His hand went to the deep pocket in his sheepskin jacket and pressed against the hard outline of the ledger he’d slipped in there before Vernon had entered the room. His father could hide or destroy the others if he wanted, but Hunter was not walking away empty-handed.

He mounted his horse and pressed his heels in, bringing his mount to a swift gallop. The betrayal his father suggested left a hollow pit in his gut that grew larger the closer he came to town. Let his father think he’d been cowed by his threats. If it bought him some time to figure a way out of this mess then he’d play the part of the obedient son. But he’d keep digging. He wasn’t giving up. The meeting wasn’t until this evening. Maybe, just maybe, the old notebook in the file cabinet at the office would give up its secrets. Perhaps what he knew now would make the words on the pages look different. It was a long shot, but it was the only one he had. He’d exhausted every other avenue.

And he knew without a doubt, if he was going after the Syndicate, he had better have enough ammunition before he pulled the trigger.

He wouldn’t get a second shot.





Chapter Sixteen

“The judge will be arriving soon,” Meredith said, the chess game in front of her forgotten. It had been a lost cause. Her concentration was not in it. Her nerves were tangled into knots over this evening’s meeting. “You’re running out of time, Bill.”

She glanced over at Hunter who was sifting through paperwork on his desk, silently imploring him to look up and help. But whatever he was looking at had him thoroughly engrossed.

“Judge was bound to arrive sooner or later,” Bill said, reaching through the bars and pointing at one of her pawns. “You can move that one over here.”

She did as he suggested without studying the board to determine why. She didn’t care. Right now, all she cared about was convincing Bill to hire himself a good lawyer. Even if that lawyer was Wallace Platt.

“It has been said on numerous occasions that I could charm the feathers straight off a bird.” Mr. Platt had entered the office only five minutes before, eliciting a dark glare from Hunter, the only time he looked up from his desk. The gentleman lawyer wasted no time pulling up a chair to the small table where she and Bill were playing chess and began listing each and every attribute he possessed, whether it pertained to his lawyering or not. By the end of the five minutes Meredith was exhausted from listening to him, but if it convinced Bill to hire him, or Bertram for that matter, she would bite her tongue.

She leaned forward, the edge of the small table set between them pressing into her. “Please, Bill. Perhaps you should avail yourself of Mr.
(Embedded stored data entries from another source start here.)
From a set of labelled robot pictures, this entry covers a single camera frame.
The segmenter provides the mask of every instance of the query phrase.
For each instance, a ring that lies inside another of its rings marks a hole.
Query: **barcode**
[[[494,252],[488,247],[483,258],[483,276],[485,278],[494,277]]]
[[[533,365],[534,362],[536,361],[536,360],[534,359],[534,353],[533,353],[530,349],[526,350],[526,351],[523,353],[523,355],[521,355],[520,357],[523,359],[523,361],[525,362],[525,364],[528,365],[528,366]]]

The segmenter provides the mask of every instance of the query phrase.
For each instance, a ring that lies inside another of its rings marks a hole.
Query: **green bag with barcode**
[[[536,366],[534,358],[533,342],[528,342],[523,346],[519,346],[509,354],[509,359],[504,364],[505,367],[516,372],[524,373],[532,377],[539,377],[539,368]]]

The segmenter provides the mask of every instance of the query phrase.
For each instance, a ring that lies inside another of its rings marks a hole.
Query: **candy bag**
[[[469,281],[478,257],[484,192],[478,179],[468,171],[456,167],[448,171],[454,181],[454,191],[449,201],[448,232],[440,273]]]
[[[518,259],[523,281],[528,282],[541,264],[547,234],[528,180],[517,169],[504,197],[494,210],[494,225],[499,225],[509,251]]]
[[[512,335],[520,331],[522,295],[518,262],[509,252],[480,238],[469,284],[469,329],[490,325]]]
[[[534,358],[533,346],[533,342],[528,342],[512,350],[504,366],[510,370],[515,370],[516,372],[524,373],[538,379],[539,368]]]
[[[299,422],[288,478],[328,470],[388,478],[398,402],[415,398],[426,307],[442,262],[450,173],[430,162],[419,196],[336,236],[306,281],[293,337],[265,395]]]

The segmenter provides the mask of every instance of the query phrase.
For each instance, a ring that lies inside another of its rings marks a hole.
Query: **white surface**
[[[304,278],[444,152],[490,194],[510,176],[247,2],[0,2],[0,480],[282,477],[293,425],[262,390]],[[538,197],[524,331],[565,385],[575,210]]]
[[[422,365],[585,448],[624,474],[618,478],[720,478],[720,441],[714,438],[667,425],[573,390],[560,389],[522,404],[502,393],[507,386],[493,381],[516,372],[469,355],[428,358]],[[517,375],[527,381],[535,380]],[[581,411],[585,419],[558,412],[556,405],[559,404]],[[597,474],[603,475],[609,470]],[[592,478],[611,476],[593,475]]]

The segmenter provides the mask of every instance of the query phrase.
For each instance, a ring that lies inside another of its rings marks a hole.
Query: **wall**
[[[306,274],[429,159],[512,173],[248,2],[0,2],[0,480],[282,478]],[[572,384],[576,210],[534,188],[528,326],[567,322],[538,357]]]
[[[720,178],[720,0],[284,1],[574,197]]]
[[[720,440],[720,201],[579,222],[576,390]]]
Platt’s services. Or at the very least, speak to Bertram. I’m sure he’d be willing to—”

Bill shook his head. “Bertram’s done enough for me. And I can’t pay him. My money’s tied up elsewhere.” How much money Bill had Meredith had no way of knowing. He owned no property that she was aware of, had never settled in any one place for long. The sum of his possessions filled two saddlebags with room to spare.

“Then it only makes sense that you take me up on my offer, Mr. Yucton, as my services come free of charge.”

“Well, that ain’t quite the truth, now, is it?” Bill gave Mr. Platt a hard stare and held it until the other man squirmed in his chair. It did not bode well, in Meredith’s estimation, that the lawyer could be so easily rattled. Perhaps the abilities he spoke of only existed in his own mind.

Hunter’s chair scraped across the hardwood, cutting into the conversation. He walked across to the stove and stoked the fire, the sound of his boot heels striking the floor and echoing through the office area. When he was done, he came over to their small group and leaned against the bars of Bill’s cell. The man made lounging look like a bona fide art form and she could not help but react to it. Heat flushed her body and it took her a moment to recollect her thoughts.